- [Exercise aim]:
In the entries that follow, find the line containing "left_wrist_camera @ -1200" and the line containing "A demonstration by", then retype exactly the lines from the first through the second, pictures excluded.

- [Input data]:

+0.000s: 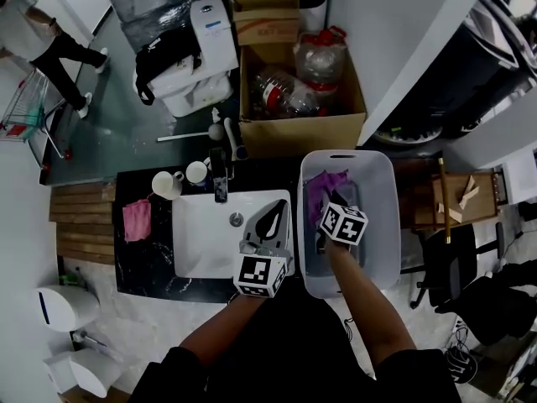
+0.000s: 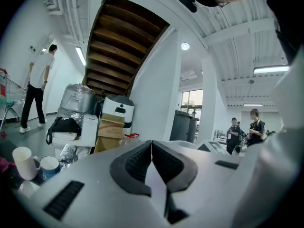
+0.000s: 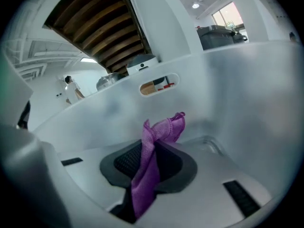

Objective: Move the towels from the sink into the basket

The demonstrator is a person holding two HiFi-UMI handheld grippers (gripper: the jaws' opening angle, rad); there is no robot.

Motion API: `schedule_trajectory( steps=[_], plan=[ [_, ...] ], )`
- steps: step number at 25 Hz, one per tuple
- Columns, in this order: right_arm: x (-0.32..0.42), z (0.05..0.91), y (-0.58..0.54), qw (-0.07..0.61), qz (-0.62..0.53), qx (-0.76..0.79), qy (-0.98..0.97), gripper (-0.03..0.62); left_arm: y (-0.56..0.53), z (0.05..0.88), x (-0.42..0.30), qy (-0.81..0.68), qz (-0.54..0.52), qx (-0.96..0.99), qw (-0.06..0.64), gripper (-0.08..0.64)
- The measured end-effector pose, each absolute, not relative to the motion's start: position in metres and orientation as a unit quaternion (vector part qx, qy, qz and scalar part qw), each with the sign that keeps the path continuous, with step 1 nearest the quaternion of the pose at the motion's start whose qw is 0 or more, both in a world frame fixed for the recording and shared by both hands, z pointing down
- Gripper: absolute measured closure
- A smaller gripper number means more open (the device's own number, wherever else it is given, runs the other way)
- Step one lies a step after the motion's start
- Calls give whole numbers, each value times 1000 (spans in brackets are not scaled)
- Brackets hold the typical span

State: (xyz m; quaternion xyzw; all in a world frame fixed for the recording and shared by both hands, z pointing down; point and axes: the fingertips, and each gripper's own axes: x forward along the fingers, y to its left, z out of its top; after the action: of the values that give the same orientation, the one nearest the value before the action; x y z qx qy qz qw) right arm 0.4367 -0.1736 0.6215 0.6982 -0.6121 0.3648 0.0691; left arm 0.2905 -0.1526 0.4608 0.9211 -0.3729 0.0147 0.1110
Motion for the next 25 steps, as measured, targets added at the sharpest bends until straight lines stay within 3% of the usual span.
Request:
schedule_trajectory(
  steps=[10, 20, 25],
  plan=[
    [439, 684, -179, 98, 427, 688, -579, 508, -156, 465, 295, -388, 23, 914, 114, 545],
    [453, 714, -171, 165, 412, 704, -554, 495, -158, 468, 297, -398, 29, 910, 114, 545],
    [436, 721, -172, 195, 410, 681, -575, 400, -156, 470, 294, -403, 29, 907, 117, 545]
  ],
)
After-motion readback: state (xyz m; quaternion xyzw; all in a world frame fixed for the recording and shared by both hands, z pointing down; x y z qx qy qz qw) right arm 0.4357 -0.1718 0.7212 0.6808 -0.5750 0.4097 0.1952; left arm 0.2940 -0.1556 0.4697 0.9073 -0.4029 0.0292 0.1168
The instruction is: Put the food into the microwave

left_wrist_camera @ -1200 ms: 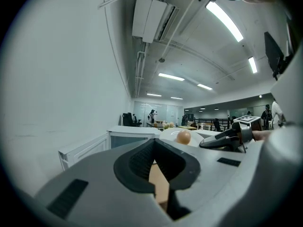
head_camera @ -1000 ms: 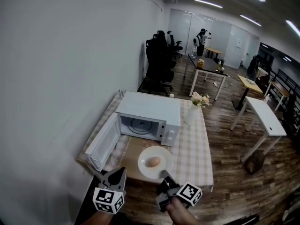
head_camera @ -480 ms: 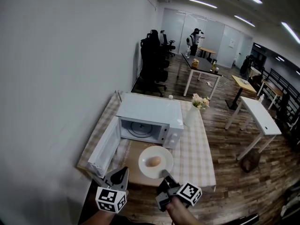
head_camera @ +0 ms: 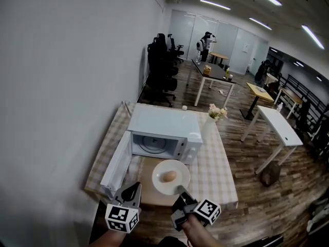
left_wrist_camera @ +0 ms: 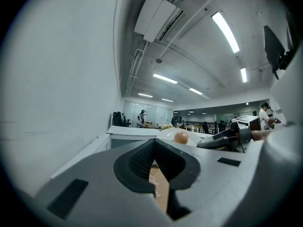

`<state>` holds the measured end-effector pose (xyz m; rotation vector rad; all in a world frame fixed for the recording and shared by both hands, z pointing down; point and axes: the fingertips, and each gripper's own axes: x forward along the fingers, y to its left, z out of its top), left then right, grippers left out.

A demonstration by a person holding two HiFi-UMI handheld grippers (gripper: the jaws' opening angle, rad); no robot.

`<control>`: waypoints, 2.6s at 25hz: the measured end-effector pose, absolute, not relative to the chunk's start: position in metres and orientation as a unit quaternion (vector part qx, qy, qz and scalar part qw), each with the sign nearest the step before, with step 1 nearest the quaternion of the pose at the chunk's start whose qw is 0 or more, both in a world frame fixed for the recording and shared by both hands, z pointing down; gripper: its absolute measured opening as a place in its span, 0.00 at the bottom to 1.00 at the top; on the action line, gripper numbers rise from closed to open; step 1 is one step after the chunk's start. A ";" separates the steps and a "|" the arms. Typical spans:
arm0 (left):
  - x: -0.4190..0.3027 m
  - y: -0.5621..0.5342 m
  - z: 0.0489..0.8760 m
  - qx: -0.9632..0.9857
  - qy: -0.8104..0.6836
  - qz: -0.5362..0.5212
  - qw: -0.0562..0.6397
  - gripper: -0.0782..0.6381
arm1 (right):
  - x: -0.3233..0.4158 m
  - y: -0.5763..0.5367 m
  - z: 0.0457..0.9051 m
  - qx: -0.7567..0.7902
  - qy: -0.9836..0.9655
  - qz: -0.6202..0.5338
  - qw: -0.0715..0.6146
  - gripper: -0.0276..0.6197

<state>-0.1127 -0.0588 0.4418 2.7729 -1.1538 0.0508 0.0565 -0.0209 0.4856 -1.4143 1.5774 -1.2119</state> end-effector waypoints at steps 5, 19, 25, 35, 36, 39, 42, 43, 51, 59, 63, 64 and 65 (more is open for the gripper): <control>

- [Result for this exercise]:
left_wrist_camera @ -1200 ms: 
head_camera @ -1000 ms: 
head_camera @ -480 ms: 
head_camera @ +0 ms: 
left_wrist_camera @ +0 ms: 

`<state>` holds the measured end-effector pose (xyz m; rotation vector rad; all in a world frame fixed for the recording and shared by both hands, z pointing down; point and axes: the fingertips, and each gripper's own axes: x forward along the fingers, y to its left, z out of its top), left then right, grippers left out.

A demonstration by a person holding two HiFi-UMI handheld grippers (gripper: the jaws' opening angle, rad); no robot.

This completes the requested output.